#### [Brief]
The pictures stay out. Please retype every line below exactly.

===== Available data

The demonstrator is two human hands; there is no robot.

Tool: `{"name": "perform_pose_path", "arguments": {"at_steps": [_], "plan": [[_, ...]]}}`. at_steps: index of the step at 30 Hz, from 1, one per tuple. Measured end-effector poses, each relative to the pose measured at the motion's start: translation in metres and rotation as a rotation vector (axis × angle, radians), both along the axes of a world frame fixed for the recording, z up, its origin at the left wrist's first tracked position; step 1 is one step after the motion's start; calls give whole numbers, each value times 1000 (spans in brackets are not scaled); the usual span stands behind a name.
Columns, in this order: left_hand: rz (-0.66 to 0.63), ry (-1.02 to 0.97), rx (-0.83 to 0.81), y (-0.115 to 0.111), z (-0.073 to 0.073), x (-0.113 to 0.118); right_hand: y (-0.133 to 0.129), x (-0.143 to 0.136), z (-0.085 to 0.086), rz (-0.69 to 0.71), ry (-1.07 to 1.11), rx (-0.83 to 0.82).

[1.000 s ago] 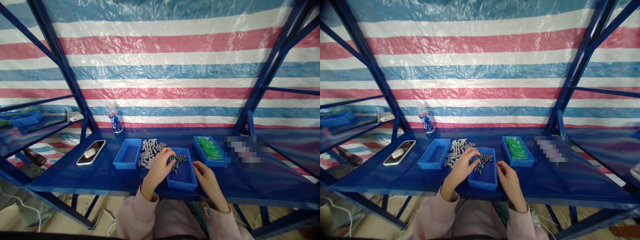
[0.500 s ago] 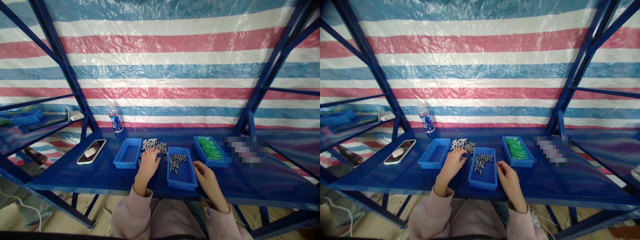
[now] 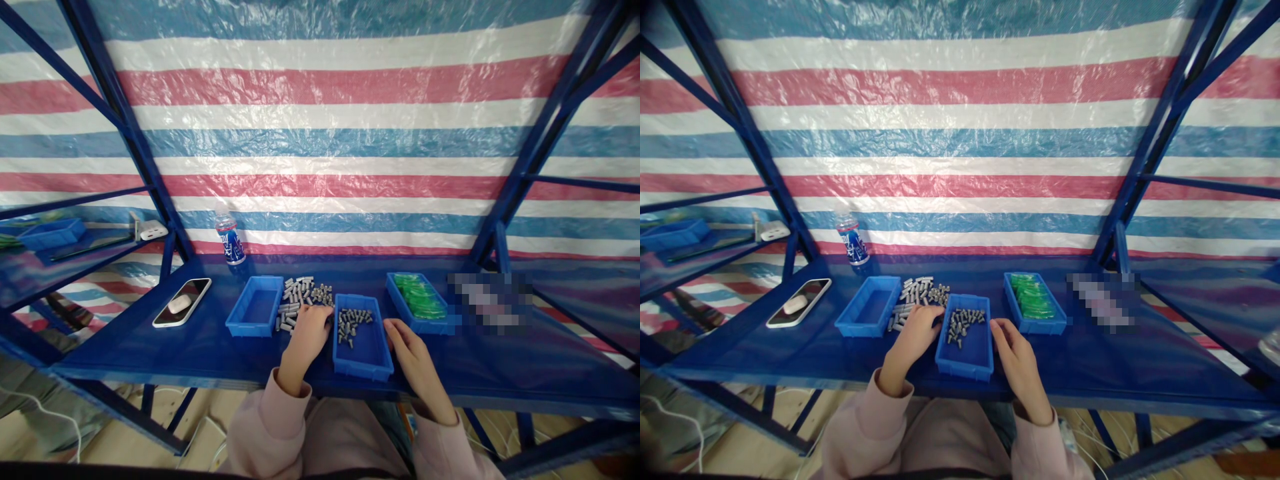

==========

#### [Result below]
The demonstrator is two human hands; there is no robot.

Tool: `{"name": "perform_pose_path", "arguments": {"at_steps": [_], "plan": [[_, ...]]}}`. at_steps: index of the step at 30 Hz, from 1, one per tuple. Measured end-effector poses, each relative to the pose measured at the motion's start: translation in metres and rotation as a rotation vector (axis × angle, radians), both along the axes of a world frame fixed for the recording, z up, its origin at the left wrist's first tracked position; step 1 is one step after the motion's start; calls give whole numbers, each value times 1000 (spans in brackets are not scaled); the usual span stands behind a name.
Columns, in this order: left_hand: rz (-0.66 to 0.63), ry (-1.02 to 0.97), rx (-0.83 to 0.81), y (-0.115 to 0.111), z (-0.073 to 0.073), x (-0.113 to 0.118); right_hand: y (-0.133 to 0.129), x (-0.143 to 0.136), z (-0.085 to 0.086), rz (-0.69 to 0.71), ry (-1.07 to 1.11), rx (-0.83 to 0.82).

[1.000 s ago] 
[0.500 s ago] 
[now] 

No more output is needed for this exercise.